Bajé tras despedirme de mi habitación. Me remangué los pantalones y la
camiseta, me despedí de mis padres y salté el cerco de tomates. Me sentía como
un pájaro recién enjaulado. Levanté la mano y la moví de un lado a otro
mientras sonreía a mis padres antes de adentrarme en el bosque.
Poco después mis padres se metieron en casa. Me encontraba peor que
entre una espada y una pared; entre un bosque y un cerco de tomates. No
entendía por qué tenía que irme.
Me quedé sentado un momento mirando la tarde, que se acercaba. El brillo
de los tomates se iba. El sol se ocultaba por el oeste y, cada vez más, una
sombra se acentuaba tras de mí. Acercándose al bosque, al que daba la espalda.
Seguía mirando mi casa. Mi melancolía se tornaba densidad. Y pesaba.
De pronto me levanté y empecé a recorrer toda la parcela. Despacio, como
un costurero urdiendo un bordado.
No sentía que fuese a irme. Sentía que aún vivía allí. Incluso con la
mochila, los tomates y la cantimplora a cuestas.
Decidí de pronto que no iba a hacerlo. Entré en casa. El salón estaba
vacío así que dejé mis cosas y fui corriendo al cuarto de mis padres.
No estaban.
Mis ojos se abrieron como agujeros negros. No podía entender qué había
sido de ellos. Habían desaparecido como una mota de polvo en una tormenta de
arena.
Entonces vi que en su habitación había un tomate muy pequeño; de esos
que le encantaban a mi padre. Lo cogí y me lo comí. Era muy dulce, hasta
empalagoso; di dos mordiscos deliciosos, pero no pude con un tercero.
Bajé de nuevo, cogí mis cosas y salí. Me quedé en la puerta de casa.
Miré al cielo pensando en mis padres.
Estaba anocheciendo. Y mis padres en mi cabeza también.
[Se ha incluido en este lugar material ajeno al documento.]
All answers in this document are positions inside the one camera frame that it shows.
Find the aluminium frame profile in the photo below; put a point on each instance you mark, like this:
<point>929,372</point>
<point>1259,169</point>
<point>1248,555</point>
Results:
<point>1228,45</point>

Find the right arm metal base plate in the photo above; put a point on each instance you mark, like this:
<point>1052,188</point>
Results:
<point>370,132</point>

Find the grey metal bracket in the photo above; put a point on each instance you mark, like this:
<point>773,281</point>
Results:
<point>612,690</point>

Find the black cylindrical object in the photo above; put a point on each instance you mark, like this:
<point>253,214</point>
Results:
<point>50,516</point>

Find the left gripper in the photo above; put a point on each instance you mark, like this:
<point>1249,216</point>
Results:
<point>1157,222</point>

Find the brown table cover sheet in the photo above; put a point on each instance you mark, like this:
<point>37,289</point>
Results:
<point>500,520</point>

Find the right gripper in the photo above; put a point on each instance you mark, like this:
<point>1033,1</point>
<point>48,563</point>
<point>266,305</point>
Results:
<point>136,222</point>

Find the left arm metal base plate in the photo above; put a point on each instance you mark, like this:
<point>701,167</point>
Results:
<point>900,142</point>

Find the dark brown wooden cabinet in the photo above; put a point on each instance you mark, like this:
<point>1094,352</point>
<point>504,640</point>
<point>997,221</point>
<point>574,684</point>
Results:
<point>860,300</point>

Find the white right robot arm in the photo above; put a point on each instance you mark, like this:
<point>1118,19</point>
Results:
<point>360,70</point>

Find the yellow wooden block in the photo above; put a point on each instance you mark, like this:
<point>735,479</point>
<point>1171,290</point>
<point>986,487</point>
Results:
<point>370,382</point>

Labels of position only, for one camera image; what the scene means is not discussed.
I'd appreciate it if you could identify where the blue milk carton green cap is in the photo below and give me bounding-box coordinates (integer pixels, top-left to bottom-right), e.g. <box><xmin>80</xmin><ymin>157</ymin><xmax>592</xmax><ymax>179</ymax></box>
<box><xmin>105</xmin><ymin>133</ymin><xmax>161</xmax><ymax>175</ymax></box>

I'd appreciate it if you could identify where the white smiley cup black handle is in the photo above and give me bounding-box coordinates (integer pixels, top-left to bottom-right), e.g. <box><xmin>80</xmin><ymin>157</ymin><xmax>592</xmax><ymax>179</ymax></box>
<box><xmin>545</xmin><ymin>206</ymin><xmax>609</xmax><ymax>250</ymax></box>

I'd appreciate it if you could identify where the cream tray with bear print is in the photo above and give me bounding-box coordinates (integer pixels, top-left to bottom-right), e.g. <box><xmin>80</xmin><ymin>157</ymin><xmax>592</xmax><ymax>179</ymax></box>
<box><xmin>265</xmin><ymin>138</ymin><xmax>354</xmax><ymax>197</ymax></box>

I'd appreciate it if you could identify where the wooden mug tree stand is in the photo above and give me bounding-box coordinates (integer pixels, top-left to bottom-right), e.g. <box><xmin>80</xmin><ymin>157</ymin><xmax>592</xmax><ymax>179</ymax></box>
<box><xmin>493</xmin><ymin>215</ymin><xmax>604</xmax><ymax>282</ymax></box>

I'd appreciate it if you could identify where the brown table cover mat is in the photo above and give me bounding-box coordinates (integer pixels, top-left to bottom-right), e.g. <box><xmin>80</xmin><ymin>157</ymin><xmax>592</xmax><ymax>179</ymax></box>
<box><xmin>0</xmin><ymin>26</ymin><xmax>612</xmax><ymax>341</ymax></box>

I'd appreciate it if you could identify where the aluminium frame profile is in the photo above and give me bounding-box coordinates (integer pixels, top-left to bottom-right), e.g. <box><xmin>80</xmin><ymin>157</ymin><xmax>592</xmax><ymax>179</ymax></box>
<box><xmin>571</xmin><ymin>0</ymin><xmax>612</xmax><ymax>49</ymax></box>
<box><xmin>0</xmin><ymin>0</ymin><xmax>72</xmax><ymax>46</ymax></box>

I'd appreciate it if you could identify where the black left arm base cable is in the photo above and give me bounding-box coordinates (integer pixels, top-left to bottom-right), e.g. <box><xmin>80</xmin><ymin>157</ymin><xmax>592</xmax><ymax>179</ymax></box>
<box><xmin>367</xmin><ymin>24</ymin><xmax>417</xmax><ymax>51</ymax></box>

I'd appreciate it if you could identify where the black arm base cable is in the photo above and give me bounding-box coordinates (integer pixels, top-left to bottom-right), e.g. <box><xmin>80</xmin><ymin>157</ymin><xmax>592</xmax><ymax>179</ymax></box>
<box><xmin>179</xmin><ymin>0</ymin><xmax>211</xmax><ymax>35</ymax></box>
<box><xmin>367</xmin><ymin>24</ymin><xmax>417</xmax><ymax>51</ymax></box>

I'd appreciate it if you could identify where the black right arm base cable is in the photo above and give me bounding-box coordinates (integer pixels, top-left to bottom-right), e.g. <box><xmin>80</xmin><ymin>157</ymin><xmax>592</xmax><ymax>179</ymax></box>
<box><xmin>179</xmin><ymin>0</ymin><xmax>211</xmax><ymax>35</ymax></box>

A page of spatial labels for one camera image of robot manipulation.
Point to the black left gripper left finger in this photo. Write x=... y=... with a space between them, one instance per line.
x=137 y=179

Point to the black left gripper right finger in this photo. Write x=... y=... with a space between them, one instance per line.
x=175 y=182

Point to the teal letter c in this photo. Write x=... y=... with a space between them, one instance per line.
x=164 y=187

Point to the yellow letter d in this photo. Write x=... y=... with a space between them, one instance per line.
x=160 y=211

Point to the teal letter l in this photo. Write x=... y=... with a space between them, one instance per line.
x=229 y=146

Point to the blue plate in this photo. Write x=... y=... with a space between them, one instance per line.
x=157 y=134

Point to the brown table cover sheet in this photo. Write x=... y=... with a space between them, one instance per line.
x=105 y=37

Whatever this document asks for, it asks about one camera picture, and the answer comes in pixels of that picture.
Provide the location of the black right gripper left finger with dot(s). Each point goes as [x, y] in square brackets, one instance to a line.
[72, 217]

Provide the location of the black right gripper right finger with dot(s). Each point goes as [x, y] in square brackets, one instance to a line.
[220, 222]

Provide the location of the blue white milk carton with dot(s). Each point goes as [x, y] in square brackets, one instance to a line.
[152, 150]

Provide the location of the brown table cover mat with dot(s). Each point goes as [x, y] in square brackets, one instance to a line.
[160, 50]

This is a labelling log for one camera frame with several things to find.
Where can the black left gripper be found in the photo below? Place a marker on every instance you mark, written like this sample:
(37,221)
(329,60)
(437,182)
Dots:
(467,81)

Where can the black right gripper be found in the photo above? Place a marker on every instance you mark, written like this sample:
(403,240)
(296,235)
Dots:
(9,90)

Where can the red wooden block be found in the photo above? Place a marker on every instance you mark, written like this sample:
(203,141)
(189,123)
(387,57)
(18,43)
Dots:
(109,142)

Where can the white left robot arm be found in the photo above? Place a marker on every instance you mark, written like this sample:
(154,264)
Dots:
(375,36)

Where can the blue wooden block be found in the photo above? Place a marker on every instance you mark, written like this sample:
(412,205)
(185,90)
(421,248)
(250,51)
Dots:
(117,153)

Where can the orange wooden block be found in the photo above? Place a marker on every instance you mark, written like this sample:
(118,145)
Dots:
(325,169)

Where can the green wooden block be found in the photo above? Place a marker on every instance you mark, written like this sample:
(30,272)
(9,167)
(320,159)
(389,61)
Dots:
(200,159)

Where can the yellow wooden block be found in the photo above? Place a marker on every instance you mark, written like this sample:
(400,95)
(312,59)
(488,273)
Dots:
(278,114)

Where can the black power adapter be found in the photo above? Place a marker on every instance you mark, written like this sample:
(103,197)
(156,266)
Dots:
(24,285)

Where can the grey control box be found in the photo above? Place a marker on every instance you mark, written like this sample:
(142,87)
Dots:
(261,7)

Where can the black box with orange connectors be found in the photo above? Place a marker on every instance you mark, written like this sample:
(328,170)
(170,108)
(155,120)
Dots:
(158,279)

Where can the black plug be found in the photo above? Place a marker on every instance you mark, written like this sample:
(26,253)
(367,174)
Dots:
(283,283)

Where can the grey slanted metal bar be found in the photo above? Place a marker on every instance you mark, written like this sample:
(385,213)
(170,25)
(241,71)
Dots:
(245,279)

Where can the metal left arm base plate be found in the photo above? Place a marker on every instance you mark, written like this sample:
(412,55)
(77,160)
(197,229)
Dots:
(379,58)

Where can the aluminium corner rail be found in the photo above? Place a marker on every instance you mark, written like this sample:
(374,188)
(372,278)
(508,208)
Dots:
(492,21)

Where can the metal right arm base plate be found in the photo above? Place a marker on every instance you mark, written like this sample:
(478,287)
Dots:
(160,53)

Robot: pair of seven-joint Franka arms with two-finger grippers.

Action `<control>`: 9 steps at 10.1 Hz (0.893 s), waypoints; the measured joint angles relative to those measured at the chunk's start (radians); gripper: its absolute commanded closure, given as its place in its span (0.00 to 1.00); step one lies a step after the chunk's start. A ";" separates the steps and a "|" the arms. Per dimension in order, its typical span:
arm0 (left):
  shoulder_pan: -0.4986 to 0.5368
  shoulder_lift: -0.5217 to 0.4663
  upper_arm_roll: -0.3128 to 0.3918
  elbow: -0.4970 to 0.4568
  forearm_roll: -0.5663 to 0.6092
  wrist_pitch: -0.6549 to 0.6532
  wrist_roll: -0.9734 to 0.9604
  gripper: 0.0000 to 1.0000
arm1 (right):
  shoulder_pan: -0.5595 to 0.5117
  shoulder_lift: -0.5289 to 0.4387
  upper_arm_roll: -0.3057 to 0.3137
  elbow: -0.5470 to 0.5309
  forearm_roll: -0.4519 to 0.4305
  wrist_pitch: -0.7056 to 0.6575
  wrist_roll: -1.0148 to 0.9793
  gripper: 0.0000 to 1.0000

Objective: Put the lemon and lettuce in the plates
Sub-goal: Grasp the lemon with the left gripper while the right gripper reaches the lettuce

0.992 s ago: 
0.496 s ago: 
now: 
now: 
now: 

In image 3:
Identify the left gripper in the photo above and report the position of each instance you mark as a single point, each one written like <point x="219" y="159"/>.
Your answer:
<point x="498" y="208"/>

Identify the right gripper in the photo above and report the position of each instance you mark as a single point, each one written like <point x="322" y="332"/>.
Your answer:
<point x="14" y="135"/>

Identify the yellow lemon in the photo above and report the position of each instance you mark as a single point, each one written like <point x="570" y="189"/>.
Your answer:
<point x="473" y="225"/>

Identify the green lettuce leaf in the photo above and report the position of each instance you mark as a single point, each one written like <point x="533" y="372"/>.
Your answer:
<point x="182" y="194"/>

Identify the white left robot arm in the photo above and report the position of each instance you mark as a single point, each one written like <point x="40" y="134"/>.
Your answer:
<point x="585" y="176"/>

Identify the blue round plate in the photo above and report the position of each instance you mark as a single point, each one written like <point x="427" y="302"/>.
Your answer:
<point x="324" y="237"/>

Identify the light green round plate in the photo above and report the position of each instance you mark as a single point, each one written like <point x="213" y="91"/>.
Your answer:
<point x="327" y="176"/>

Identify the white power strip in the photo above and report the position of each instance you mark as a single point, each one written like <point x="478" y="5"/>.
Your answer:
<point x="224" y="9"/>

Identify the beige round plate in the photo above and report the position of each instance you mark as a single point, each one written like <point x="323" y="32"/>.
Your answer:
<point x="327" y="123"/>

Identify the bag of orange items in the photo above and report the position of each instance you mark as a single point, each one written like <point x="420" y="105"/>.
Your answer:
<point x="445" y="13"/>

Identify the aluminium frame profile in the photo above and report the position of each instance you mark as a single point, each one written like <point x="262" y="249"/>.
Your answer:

Me quedé mirando el horizonte al fondo del bosque. Volví a ponerme entre
el cerco y el follaje. Los tomates no brillaban, pero la sombra que se adentraba
antes en el bosque, se hacía cada vez más grande. Mi propia sombra. Ante mí. Penetrando
en él.
Levanté la cabeza siguiendo su rastro y miré al fondo del horizonte. Un
horizonte negro, pero sobretodo opaco. Era la primera vez en mi vida que no
sólo miraba al horizonte. El horizonte me miraba a mí.
No tardó mucho en llegar la noche, pero ya me había adentrado en el
bosque. Ahora era la luna la que hacía tintinear las plantas, que esta vez eran
árboles. No veía ya mi casa. Estaba ya muy lejos, pero mucho más cerca de
cualquier otro sitio.
De pronto vi que un rayo de luz del plenilunio se escabullía entre las
hojas, revelándome un sendero. A través de un matorral veía el haz atravesando
las hojas.
Casi se me había olvidado mi casa. Mi hogar, y mis padres. La marcha
nocturna era fabulosa.
Me acerqué donde se perdía la luz de la luna, admirado. Mis pupilas
dilatadas veían el mundo casi en blanco en negro. La luz iluminaba un sendero.
Sin hierba ni árboles. Tierra nueva, y blanda; hojas verdes caídas.
Entonces vi, iluminado, un tomate rojo tirado en el suelo.
Pero ya sabía que había más tomates.